Number of wins by tour
- European Tour: 2
- PGA Tour of Australasia: 4

Best results in major championships
- Masters Tournament: DNP
- PGA Championship: DNP
- U.S. Open: T40: 1996
- The Open Championship: T33: 1985

= Wayne Riley =

Australian professional golfer

Wayne Riley (born 17 September 1962) is an Australian professional golfer.

==Career==
Riley was born in Sydney. He turned professional in 1977, and started out on the PGA Tour of Australasia. He has won several tournaments in Australia and New Zealand, including the 1991 Australian Open.

Riley came through the European Tour's final qualifying school in 1984, but had to wait eleven years before winning his first tournament on the tour, the 1995 Scottish Open. He played on the European Tour for almost twenty years, and won only one other tour event, the 1996 Portuguese Open. He finished a career high 11th on the Order of Merit in 1995.

Riley represented Australia in the 1996 Alfred Dunhill Cup and the 1997 World Cup.
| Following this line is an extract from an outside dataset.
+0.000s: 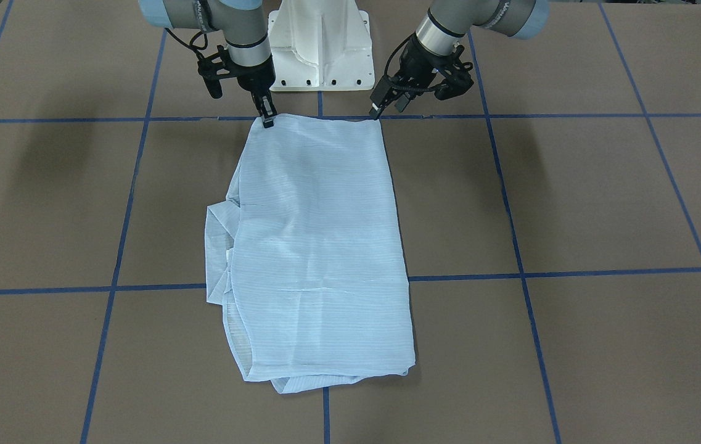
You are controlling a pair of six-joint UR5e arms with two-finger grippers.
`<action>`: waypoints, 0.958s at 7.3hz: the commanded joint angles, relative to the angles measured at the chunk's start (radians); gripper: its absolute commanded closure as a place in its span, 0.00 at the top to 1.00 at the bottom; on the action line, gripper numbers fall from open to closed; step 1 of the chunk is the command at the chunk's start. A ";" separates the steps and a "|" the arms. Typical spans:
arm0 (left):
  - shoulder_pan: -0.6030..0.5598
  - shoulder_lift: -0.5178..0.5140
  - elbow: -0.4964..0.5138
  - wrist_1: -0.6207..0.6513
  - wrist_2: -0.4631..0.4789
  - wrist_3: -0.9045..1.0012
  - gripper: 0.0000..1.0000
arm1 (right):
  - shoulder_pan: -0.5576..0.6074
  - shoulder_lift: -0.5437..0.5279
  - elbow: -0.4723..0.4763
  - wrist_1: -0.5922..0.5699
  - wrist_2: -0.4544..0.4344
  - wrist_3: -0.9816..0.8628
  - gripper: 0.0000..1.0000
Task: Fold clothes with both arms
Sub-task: 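Move the left gripper to the other near corner of the shirt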
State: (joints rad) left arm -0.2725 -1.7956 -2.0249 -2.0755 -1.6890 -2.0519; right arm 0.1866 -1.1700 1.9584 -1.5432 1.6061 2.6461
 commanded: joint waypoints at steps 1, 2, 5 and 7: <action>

Since leaving the tour, Riley has worked for Sky Sports as an on course commentator on their European Tour coverage.

Riley has four children who all reside in England.

==Professional wins (6)==
===European Tour wins (2)===

| No. | Date | Tournament | Winning score | Margin of victory | Runner(s)-up |
|---|---|---|---|---|---|
| 1 | 15 Jul 1995 | Scottish Open | −12 (66-69-69-72=276) | 2 strokes | ENG Nick Faldo |
| 2 | 24 Mar 1996 | Portuguese Open | −13 (65-67-69-70=271) | 2 strokes | ENG Mark Davis, ENG Martin Gates |

===PGA Tour of Australasia wins (4)===

| No. | Date | Tournament | Winning score | Margin of victory | Runner-up |
|---|---|---|---|---|---|
| 1 | 11 Nov 1984 | Victorian PGA Championship | −14 (68-65-70-71=274) | Playoff | AUS Ian Baker-Finch |
| 2 | 24 Nov 1985 | U-Bix Classic | −19 (70-68-70-65=273) | 3 strokes | AUS George Serhan |
| 3 | 11 Nov 1990 | Air New Zealand Shell Open | −12 (67-65-66-70=268) | 7 strokes | NZL Frank Nobilo |
| 4 | 1 Dec 1991 | Australian Open | −3 (72-74-71-68=285) | 1 stroke | AUS Robert Allenby (a) |

PGA Tour of Australasia playoff record (1–0)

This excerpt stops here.